## DATASET CONTENT

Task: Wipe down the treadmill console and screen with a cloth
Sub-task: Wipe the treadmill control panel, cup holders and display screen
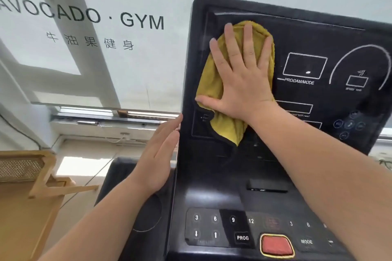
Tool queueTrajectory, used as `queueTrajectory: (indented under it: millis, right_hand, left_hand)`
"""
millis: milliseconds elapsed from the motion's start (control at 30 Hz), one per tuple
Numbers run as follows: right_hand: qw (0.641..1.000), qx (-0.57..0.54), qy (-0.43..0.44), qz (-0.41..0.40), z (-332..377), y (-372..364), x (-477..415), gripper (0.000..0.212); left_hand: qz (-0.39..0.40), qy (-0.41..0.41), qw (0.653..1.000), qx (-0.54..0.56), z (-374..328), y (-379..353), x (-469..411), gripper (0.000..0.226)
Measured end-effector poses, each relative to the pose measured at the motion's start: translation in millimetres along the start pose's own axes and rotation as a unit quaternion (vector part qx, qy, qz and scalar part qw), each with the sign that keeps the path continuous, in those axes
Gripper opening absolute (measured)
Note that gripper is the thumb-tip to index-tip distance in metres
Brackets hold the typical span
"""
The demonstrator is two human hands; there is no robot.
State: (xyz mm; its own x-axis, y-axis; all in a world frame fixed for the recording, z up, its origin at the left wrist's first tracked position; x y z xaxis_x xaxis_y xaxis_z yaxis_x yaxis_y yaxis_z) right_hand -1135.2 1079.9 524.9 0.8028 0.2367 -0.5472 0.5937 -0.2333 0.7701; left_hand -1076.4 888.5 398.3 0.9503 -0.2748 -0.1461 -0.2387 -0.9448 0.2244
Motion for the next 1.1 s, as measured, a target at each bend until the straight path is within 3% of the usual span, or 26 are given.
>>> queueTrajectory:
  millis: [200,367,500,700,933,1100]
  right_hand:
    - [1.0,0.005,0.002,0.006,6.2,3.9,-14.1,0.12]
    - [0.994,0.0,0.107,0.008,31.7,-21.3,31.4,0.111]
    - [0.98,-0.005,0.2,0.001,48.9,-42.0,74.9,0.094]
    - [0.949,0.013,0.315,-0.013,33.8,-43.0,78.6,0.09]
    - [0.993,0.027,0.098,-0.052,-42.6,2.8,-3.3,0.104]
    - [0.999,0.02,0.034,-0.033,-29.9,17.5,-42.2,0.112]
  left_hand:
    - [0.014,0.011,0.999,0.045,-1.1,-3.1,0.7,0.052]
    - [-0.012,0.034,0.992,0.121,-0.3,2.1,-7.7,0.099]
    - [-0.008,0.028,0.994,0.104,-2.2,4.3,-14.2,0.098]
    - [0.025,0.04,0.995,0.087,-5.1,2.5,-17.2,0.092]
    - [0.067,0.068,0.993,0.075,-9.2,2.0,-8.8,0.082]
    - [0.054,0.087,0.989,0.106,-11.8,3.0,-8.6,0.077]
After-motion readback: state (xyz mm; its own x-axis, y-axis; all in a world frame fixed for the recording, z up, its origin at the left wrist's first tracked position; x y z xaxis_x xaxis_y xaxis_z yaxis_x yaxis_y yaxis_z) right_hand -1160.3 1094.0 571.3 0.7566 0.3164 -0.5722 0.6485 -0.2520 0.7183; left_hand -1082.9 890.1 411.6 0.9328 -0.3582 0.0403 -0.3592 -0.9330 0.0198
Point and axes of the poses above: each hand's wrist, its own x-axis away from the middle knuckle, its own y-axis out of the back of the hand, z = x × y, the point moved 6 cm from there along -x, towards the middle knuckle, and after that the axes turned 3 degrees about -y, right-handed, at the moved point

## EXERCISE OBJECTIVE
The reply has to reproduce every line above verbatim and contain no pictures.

## ANSWER FOR THIS EXERCISE
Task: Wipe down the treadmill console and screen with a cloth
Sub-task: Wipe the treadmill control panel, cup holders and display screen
Tool queueTrajectory, used as `queueTrajectory: (indented under it: millis, right_hand, left_hand)`
"""
millis: milliseconds elapsed from the motion's start (control at 30 Hz), one per tuple
Numbers run as follows: right_hand: qw (0.641..1.000), qx (-0.57..0.54), qy (-0.43..0.44), qz (-0.41..0.40), z (-332..377), y (-372..364), x (-477..415), gripper (0.000..0.212); left_hand: qz (-0.39..0.40), qy (-0.41..0.41), qw (0.653..1.000), qx (-0.54..0.56), z (-374..328), y (-379..353), x (-469..411), gripper (0.000..0.226)
Measured end-effector poses, each relative to the pose measured at the motion's start: translation in millimetres along the start pose's own axes and rotation as a unit quaternion (vector part qx, qy, qz and scalar part qw), each with the sign that keeps the path continuous, in those axes
Gripper opening absolute (measured)
Note that gripper is the thumb-tip to index-tip distance in metres
Brackets hold the typical span
"""
The demonstrator is two human hands; there is no robot.
State: (xyz mm; its own x-axis, y-axis; all in a world frame fixed for the recording, z up, its origin at the left wrist's first tracked position; x y z xaxis_x xaxis_y xaxis_z yaxis_x yaxis_y yaxis_z) right_hand -1135.2 1079.9 524.9 0.8028 0.2367 -0.5472 0.5937 -0.2333 0.7701; left_hand -1076.4 888.5 398.3 0.9503 -0.2748 -0.1461 -0.2387 -0.9448 0.2244
Motion for the next 1.1 s, as measured, a target at each bend until the straight path is within 3% of the usual span, or 26 are given.
>>> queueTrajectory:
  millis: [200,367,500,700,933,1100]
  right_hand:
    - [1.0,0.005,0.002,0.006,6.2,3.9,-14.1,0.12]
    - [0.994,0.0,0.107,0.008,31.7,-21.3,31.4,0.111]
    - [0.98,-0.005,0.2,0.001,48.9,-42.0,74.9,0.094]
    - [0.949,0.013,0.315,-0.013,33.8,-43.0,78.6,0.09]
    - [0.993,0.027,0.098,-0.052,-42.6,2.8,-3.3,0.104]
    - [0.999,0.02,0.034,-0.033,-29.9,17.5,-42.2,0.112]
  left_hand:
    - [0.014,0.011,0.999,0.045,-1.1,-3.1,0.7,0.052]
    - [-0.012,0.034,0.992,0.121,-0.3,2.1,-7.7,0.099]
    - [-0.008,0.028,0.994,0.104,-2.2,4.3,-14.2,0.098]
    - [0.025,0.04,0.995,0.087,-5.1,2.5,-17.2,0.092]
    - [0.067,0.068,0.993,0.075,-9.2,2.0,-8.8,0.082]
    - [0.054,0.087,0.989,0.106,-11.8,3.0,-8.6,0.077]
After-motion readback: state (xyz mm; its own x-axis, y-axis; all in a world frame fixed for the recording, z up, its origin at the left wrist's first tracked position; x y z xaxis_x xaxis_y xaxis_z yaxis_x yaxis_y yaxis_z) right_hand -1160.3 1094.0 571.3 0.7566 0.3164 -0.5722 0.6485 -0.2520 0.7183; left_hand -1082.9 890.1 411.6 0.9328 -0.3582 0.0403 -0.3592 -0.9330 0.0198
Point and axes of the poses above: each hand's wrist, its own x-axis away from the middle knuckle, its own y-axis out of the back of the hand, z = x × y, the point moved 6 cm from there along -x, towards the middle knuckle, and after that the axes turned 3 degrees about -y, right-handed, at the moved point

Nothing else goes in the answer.